EXTRACTED ENTRIES
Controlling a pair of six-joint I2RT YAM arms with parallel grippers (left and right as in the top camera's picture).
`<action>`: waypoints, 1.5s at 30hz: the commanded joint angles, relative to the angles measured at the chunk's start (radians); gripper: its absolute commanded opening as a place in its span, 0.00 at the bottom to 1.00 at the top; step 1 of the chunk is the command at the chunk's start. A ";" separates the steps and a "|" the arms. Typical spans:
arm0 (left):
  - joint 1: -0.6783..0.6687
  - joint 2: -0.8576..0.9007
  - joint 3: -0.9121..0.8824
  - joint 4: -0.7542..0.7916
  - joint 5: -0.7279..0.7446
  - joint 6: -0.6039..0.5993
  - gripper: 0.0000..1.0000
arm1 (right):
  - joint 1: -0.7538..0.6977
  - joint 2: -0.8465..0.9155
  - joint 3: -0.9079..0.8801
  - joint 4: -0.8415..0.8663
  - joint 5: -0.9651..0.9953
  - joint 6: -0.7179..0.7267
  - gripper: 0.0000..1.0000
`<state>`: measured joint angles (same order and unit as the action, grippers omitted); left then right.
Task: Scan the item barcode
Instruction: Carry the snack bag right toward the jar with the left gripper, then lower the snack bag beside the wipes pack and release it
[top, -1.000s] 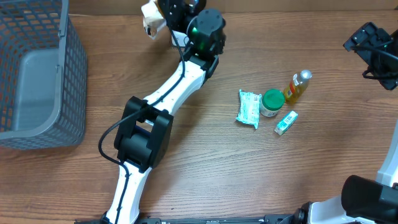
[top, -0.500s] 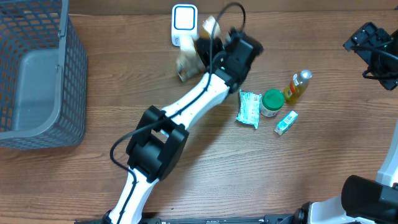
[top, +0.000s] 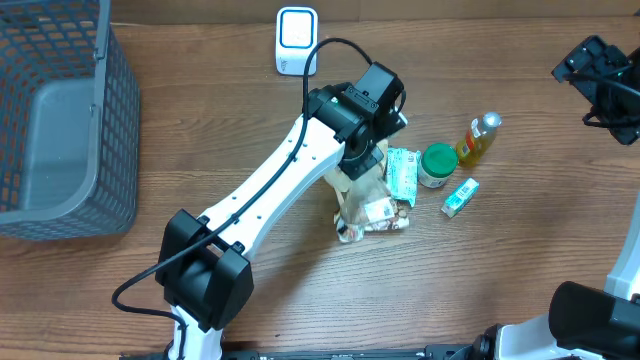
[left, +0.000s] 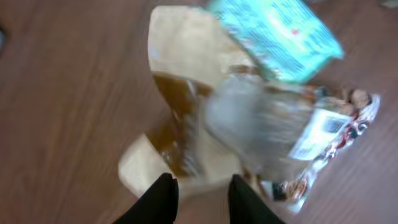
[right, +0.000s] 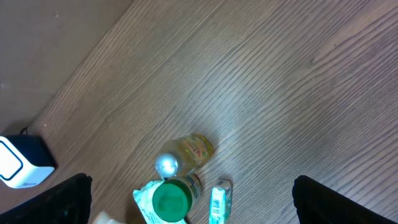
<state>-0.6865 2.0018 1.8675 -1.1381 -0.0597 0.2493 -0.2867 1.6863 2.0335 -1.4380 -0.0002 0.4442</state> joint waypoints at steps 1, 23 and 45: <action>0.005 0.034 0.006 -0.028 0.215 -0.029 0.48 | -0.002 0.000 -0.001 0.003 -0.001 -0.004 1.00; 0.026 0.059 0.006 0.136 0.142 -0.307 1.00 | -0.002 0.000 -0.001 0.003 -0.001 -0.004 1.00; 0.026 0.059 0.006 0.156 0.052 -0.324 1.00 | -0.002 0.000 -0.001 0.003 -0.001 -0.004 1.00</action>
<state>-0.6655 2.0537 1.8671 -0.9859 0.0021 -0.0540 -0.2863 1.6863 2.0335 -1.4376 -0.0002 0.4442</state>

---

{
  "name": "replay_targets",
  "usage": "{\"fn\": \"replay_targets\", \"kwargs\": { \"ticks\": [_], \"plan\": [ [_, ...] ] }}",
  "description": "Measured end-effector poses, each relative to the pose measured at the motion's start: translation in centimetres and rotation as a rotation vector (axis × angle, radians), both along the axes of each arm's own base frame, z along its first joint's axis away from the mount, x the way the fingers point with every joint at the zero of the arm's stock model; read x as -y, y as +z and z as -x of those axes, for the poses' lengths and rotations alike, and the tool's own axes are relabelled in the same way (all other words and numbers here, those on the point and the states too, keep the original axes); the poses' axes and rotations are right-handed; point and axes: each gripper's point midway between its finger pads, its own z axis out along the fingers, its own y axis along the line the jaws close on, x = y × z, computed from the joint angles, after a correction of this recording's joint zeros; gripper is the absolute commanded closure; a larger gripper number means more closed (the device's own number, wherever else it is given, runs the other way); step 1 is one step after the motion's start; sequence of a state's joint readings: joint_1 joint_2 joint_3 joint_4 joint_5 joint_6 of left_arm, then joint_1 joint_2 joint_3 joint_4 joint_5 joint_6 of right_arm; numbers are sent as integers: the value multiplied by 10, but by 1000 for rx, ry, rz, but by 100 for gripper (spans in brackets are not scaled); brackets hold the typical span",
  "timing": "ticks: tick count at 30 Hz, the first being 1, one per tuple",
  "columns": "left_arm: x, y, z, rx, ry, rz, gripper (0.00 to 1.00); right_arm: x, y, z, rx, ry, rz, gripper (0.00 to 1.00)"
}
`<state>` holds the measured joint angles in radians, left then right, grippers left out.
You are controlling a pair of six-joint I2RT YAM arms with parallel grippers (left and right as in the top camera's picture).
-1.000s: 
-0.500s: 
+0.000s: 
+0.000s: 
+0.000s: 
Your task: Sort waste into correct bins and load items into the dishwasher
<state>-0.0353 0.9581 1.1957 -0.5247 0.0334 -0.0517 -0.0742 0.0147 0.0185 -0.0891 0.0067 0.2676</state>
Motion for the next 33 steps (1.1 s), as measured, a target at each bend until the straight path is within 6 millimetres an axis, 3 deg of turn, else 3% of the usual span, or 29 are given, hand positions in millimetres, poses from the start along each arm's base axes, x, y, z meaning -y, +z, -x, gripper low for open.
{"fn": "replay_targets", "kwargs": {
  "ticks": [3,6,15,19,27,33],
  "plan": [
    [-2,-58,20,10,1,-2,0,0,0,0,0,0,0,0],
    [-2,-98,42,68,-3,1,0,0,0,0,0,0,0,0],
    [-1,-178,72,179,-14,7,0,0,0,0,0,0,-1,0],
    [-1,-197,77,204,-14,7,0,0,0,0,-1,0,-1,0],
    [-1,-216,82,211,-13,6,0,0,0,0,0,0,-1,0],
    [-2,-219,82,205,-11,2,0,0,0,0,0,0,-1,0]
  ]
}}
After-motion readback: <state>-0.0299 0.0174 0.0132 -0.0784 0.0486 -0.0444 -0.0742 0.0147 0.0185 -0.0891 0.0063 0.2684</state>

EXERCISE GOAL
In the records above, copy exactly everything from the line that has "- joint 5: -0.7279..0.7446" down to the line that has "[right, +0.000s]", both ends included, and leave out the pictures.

SOLUTION FOR THIS EXERCISE
  - joint 5: -0.7279..0.7446
  - joint 6: -0.6039..0.5993
  - gripper: 0.0000..1.0000
arm1 (right):
  - joint 1: -0.7538..0.6977
  - joint 2: -0.8465..0.9155
  - joint 3: -0.9079..0.8801
  - joint 4: -0.8415..0.8663
  - joint 5: -0.9651..0.9953
  - joint 6: -0.7179..0.7267
  - gripper: 0.0000..1.0000
`<state>`: measured joint angles (same order and unit as the action, grippers omitted); left then right.
Task: Scan the item barcode
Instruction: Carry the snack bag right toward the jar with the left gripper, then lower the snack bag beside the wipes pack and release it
[top, -1.000s] 
[top, -0.500s] 
[top, +0.000s] 
[left, +0.000s] 
[right, +0.000s] 

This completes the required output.